Robyn Hamilton shares her key takeaways from the latest FashMash Pioneers event, where she learnt about Google’s pioneering new project aiming to fix fashion’s environmental data gap.
Earlier this week, we attended the latest instalment of FashMash Pioneers at The Bloomsbury Hotel in London, to watch our Eco-Age contributor Rosanna Falconer, lead an engaging and candid conversation between her business partner Rachel Arthur, co-founder and chief innovation officer at innovation consultancy, Current Global, and FashMash co-founder and head of luxury at Google, Maria McClay, who together make up the brilliant female duo behind Google’s pioneering project that they hope will fix fashion’s environmental data gap.
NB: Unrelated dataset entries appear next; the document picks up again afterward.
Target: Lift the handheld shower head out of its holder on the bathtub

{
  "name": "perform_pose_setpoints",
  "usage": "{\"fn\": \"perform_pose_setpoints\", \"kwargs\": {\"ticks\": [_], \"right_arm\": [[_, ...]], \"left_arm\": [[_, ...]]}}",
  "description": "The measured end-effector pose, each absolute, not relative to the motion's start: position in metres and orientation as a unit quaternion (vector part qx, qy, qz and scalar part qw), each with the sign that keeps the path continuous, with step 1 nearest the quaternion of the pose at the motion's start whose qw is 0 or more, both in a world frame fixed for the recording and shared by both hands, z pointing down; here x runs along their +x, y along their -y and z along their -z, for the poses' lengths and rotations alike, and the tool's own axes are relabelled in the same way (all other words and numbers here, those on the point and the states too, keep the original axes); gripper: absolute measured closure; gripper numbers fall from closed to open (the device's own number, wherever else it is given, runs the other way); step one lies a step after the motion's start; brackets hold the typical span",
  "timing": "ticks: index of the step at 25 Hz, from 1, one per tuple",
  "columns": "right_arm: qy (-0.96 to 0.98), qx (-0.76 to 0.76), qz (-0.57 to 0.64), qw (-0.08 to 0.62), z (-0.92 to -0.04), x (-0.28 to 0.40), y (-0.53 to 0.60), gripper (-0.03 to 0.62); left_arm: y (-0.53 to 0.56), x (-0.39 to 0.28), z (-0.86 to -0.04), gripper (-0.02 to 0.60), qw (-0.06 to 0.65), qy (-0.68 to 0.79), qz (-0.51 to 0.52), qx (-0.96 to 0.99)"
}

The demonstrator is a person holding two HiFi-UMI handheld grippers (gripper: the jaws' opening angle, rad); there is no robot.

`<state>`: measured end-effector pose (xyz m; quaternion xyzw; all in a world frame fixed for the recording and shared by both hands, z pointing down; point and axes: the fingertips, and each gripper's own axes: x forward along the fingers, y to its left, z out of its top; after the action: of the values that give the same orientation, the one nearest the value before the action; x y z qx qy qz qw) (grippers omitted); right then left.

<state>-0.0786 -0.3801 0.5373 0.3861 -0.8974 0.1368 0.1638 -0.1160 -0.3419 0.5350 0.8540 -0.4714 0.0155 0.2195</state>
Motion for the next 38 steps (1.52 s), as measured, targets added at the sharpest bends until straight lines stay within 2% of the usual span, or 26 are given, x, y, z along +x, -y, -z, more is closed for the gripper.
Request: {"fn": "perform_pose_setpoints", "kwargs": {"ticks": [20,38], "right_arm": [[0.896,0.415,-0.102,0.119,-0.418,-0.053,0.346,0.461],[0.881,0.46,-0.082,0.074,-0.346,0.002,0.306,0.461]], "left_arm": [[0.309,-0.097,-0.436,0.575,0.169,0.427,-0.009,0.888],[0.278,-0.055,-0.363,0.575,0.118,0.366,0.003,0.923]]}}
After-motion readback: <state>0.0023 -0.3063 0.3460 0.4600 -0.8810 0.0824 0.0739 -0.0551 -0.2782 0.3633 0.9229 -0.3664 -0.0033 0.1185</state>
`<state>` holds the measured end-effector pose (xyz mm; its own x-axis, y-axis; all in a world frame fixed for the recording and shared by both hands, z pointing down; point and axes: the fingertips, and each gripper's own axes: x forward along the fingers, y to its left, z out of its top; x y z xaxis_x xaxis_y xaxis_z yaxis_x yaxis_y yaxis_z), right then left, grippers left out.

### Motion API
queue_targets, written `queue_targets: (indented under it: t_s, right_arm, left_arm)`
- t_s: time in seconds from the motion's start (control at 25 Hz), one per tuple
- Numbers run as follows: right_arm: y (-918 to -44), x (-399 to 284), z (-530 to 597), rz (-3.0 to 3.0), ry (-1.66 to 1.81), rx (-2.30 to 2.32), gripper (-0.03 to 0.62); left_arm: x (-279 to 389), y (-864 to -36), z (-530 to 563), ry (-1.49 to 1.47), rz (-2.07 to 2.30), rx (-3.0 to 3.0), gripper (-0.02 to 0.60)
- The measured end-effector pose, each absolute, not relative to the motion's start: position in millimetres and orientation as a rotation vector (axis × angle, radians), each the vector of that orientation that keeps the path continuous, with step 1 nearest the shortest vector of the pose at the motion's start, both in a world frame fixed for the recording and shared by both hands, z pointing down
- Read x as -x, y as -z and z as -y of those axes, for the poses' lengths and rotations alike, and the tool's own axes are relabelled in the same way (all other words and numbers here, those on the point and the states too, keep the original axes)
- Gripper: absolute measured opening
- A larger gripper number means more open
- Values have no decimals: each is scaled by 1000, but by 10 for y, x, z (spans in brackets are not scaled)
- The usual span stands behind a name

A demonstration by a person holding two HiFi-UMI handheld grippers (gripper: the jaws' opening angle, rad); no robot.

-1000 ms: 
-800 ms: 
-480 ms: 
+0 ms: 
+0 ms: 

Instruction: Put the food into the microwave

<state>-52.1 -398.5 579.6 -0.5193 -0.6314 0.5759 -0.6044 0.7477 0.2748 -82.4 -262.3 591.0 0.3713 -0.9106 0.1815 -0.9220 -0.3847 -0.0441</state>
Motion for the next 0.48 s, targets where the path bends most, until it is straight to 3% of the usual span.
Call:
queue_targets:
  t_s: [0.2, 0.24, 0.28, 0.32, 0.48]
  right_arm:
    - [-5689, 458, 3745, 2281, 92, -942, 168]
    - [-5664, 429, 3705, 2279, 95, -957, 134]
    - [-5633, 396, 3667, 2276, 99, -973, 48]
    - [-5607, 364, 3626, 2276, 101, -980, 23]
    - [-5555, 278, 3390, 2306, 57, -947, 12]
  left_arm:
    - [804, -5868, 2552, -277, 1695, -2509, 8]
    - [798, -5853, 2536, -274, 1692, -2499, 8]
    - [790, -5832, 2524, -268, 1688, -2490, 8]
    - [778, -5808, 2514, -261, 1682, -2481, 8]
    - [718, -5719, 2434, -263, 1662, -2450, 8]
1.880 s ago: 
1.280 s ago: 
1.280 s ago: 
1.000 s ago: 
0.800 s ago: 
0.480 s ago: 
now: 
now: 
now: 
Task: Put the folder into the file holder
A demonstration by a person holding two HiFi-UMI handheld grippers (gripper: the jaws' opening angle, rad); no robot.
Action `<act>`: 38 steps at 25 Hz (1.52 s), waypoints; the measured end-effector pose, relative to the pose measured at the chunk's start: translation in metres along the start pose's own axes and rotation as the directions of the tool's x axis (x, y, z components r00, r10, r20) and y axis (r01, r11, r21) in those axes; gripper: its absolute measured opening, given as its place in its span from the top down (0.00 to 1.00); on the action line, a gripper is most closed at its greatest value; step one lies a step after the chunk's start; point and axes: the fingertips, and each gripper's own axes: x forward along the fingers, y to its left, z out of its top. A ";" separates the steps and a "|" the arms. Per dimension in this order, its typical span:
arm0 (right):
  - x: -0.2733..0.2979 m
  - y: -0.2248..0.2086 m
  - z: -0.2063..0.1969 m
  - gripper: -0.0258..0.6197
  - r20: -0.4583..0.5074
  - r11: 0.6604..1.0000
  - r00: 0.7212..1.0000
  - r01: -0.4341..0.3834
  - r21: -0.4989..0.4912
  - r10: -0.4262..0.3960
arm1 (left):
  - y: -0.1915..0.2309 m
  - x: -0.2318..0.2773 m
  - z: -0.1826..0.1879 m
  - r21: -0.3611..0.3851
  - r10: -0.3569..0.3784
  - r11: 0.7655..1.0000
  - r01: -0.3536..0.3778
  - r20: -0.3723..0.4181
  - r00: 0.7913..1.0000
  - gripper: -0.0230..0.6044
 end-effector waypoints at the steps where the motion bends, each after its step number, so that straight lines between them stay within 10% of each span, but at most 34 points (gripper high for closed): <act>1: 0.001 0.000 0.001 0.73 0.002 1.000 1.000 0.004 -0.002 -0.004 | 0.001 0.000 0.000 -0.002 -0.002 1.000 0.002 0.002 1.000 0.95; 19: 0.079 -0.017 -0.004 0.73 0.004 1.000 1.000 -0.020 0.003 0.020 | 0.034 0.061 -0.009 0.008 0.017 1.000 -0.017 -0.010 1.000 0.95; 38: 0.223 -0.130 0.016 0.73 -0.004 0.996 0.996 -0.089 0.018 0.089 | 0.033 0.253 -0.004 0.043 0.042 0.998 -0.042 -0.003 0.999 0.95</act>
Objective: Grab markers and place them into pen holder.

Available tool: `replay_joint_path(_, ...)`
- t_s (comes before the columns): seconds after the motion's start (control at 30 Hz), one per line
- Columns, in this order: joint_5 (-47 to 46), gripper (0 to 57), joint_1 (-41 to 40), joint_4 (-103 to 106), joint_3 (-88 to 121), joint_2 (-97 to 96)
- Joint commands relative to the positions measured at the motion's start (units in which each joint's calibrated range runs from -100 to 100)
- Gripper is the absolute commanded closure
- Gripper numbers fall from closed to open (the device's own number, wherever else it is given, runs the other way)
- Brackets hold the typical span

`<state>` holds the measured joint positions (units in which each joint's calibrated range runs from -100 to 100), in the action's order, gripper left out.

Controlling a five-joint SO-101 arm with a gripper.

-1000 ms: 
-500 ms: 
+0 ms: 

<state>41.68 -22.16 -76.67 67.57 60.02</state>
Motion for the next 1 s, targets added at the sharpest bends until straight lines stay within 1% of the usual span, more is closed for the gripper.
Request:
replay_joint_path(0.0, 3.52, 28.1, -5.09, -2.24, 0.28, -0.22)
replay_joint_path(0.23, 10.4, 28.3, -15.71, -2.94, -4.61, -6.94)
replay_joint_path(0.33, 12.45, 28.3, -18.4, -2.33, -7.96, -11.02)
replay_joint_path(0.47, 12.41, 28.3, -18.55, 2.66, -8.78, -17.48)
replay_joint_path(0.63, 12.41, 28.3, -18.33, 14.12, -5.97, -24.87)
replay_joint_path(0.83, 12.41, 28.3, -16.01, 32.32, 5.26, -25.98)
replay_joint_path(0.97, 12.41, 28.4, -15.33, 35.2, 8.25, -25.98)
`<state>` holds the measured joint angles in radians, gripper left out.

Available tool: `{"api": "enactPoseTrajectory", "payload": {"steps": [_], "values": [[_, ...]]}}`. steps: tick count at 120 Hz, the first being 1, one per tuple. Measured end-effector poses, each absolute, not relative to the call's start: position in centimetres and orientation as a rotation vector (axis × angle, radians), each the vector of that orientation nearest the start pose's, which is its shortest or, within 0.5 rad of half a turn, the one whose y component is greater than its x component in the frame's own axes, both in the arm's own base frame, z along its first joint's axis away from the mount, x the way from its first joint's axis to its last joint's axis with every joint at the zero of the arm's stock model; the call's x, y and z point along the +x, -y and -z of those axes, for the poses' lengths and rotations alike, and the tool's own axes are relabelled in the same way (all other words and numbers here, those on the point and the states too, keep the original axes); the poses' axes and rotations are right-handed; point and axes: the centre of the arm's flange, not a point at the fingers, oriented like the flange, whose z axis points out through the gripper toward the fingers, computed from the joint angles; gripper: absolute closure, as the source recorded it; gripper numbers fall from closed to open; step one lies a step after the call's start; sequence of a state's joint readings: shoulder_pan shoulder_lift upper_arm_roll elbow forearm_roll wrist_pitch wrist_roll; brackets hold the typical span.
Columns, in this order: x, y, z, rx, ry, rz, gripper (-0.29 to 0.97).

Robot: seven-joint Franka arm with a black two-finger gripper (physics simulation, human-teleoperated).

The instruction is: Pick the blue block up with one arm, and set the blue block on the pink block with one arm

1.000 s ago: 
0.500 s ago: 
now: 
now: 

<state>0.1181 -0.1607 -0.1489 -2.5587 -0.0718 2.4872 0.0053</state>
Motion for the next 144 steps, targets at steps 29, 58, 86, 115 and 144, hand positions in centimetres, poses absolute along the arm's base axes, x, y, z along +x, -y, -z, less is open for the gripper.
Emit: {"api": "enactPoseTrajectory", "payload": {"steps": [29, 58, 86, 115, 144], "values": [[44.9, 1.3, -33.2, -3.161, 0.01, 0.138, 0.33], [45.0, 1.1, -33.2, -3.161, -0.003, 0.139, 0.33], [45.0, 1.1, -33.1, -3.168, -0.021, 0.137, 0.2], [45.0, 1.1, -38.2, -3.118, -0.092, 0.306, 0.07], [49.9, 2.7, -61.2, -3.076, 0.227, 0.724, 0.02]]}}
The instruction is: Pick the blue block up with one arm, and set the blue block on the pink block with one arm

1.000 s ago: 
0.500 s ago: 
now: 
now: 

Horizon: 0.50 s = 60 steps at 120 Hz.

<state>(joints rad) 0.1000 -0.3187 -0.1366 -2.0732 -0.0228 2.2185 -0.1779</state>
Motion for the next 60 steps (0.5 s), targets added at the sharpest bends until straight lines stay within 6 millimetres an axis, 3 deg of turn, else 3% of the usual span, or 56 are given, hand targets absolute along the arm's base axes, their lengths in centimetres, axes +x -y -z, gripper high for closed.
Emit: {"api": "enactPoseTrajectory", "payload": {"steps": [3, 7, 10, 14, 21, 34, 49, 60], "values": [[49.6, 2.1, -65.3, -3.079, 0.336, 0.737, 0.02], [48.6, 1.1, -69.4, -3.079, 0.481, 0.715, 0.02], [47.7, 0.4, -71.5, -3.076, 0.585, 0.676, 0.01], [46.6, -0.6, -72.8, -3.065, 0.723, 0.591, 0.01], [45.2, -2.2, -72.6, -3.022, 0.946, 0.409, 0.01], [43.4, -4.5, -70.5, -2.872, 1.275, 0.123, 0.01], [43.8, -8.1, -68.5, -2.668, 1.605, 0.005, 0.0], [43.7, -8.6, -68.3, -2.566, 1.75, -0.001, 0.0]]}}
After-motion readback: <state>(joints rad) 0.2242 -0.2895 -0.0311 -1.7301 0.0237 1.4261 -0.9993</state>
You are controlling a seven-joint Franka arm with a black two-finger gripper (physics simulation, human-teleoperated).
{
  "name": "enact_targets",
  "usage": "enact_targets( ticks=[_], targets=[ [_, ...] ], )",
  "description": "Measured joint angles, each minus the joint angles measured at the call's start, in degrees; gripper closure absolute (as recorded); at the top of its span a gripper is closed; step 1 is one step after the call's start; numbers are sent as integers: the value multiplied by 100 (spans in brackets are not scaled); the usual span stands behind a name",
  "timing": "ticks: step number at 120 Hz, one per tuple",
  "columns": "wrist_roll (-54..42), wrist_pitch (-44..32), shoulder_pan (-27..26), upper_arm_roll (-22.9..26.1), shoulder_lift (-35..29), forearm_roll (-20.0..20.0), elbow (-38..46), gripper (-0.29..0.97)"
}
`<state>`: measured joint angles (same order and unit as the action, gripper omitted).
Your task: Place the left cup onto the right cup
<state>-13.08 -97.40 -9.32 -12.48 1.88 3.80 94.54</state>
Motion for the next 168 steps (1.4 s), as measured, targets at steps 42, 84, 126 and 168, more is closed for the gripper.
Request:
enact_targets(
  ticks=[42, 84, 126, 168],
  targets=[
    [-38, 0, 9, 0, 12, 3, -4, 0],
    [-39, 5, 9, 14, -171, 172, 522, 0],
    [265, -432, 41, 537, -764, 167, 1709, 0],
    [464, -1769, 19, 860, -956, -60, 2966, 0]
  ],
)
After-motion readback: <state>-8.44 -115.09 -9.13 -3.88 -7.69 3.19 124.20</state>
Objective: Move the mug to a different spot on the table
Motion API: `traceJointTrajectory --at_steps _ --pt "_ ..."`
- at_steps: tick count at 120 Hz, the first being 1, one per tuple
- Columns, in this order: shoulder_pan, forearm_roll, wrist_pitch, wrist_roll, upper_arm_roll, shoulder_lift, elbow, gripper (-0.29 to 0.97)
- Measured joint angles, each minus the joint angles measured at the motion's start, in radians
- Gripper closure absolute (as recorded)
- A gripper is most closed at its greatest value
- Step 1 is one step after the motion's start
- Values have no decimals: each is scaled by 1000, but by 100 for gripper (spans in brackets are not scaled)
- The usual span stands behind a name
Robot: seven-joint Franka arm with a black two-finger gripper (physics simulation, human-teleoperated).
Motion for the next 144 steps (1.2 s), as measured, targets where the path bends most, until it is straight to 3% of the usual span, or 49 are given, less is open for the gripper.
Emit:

Here are our 4 key takeaways:
There is currently an enormous lack of real time data
The industry often relies on historical data, which in some instances dates back as far as the early 2000s and has been captured at a global level; but without knowing the regional impact of each fabric, you can’t make informed decisions. McClay realised Google were in a position help with this particular predicament, and can affect real change using a team that already existed – the Google Cloud team – who could use data analytics and machine learning to stitch together data in such a way that real time, measurable insights could be extracted.
If you can’t see it, you can’t measure it
The vision for this tool is to be able to provide granular insights on issues like air pollution, water consumption, soil impact, etc. Arthur made the insightful point during the discussion that just because you know where your materials come from, doesn’t mean you understand its impact, and to fix this problem the two need to come hand in hand – traceability and measurability.
If you can’t measure it, you can’t change it
Once the tool has mapped the data, and the measurability of supply chains has been established, businesses will be able to make informed decisions, and be able to ask themselves ‘if I source in this region, what will the exact impact be?’ and then in turn it can look into what partnerships can be made in those regions, with those farms, and those industries to make real and positive change
There will be a prototype for the tool ready as soon as early 2020
Historically, Google have only ever announced a product, not a project. McClay explained that is different for two reasons: firstly, time is of the essence. We don’t want a tool that’s perfect in 10 years’ time when it’s too late. Secondly, because for this tool to be truly effective, it needs all voices, big and small, to have an input and help Google understand all the types of data that need to be mined in order to fill the gaps – ‘this has never been done before, so there will be gaps we don’t even know are gaps yet’.